The document calls on governments to ensure that materials produced using state funds are made available under an open licence. It calls on governments to create the political conditions to encourage the production and use of open educational resources and to raise the profile of OER within the educational system. The guidelines suggest that universities need to develop strategies for including open educational resources in their programs. It says that a framework for the publication of OER is needed and that universities need to take responsibility for providing teaching staff and students with access to computers and for procedures for provisioning and providing access to OER.
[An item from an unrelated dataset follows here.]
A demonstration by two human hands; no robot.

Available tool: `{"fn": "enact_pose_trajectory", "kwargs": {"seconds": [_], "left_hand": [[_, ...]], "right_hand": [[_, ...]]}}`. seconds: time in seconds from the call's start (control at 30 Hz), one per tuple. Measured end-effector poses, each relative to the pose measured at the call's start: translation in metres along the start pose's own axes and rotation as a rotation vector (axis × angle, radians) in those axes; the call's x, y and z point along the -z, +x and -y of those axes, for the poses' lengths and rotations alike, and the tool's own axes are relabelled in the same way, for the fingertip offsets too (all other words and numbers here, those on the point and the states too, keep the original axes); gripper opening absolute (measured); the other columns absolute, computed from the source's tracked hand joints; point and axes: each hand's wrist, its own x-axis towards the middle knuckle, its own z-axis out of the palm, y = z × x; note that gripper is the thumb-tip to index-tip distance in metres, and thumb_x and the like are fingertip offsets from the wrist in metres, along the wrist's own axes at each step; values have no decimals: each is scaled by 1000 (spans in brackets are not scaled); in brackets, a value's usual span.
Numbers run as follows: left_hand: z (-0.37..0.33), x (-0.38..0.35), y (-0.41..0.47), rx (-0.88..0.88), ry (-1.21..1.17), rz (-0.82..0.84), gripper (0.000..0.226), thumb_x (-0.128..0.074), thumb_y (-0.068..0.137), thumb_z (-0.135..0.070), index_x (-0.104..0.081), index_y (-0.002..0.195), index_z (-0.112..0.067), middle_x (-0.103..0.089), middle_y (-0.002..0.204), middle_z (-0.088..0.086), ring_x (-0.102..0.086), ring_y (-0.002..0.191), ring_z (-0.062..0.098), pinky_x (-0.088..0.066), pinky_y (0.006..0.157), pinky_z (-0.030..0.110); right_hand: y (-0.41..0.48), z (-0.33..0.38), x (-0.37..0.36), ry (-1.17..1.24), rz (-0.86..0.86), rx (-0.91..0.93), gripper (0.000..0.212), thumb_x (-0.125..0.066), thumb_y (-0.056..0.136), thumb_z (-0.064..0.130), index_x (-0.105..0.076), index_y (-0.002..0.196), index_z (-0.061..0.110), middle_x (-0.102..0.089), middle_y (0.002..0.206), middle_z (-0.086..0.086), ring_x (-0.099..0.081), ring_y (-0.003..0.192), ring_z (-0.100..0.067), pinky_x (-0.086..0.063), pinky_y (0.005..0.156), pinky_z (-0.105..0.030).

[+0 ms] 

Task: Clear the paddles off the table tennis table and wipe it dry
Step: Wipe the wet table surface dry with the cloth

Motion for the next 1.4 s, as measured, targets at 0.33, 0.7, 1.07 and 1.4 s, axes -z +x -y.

It asks teaching staff at universities to engage with the issue of open educational resources, to publish resources they have developed and to adapt existing OER. Networking between teaching staff and the involvement of students are seen as important tools for achieving this. Publicising OER is also seen as important. Students could also release their work as OER, contribute to quality control via social networks and get involved in developing open educational resources. The document also calls on bodies involved in quality assurance of teaching materials to engage with OER. An appendix lists knowledge, competences and skills for the effective use of OER in higher education.